Uma “asfixia lenta” matou Ihor Homeniuk. As fraturas e a posição em que estavam foram a conjugação “fatal”

Ihor Homenyuk morreu a 12 de março no Centro de Instalação Temporária do aeroporto de Lisboa, dois dias depois de ter desembarcado, com um visto de turista, vindo da Turquia. De acordo com a acusação, o SEF terá impedido a entrada do cidadão ucraniano e decidido que teria de regressar ao seu país no voo seguinte. As autoridades terão tentado por duas vezes colocar o homem de 40 anos no avião, mas este terá reagido mal.
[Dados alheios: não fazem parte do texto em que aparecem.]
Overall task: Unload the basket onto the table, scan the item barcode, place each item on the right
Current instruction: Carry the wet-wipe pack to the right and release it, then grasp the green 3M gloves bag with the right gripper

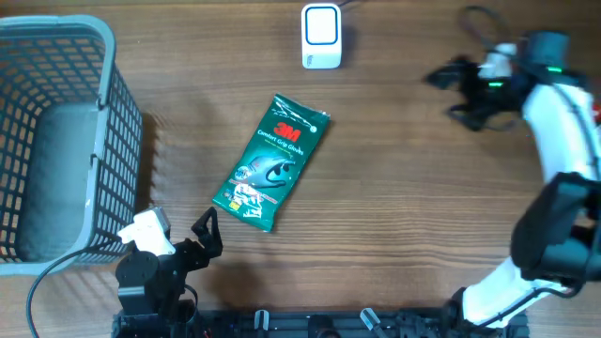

Terá então sido levado pelo SEF para uma sala de assistência médica nas instalações do aeroporto, isolado dos restantes passageiros, onde terá sido amarrado e agredido violentamente por três inspetores do SEF, acabando por morrer.

Apesar de no relatório o SEF ter descrito o óbito como natural, o médico que autopsiou o corpo não teve dúvidas de que tinha havido um crime, alertando imediatamente a PJ, que acabaria também por receber uma denúncia anónima que referia que Ihor Homenyuk tinha ficado “todo amassado na cara e com escoriações nos braços”.

“Isto aqui é para ninguém ver”. As 56 horas que levaram à morte de um ucraniano no aeroporto de Lisboa

Os inspetores Luís Silva, Bruno Sousa e Duarte Laja foram detidos no final de março e encontram-se em prisão domiciliária por causa da pandemia de Covid-19. Foram acusados no final de setembro e respondem, cada um, por um crime de homicídio qualificado em coautoria. Duarte Laja e Luís Silva respondem ainda por um crime de posse de arma proibida.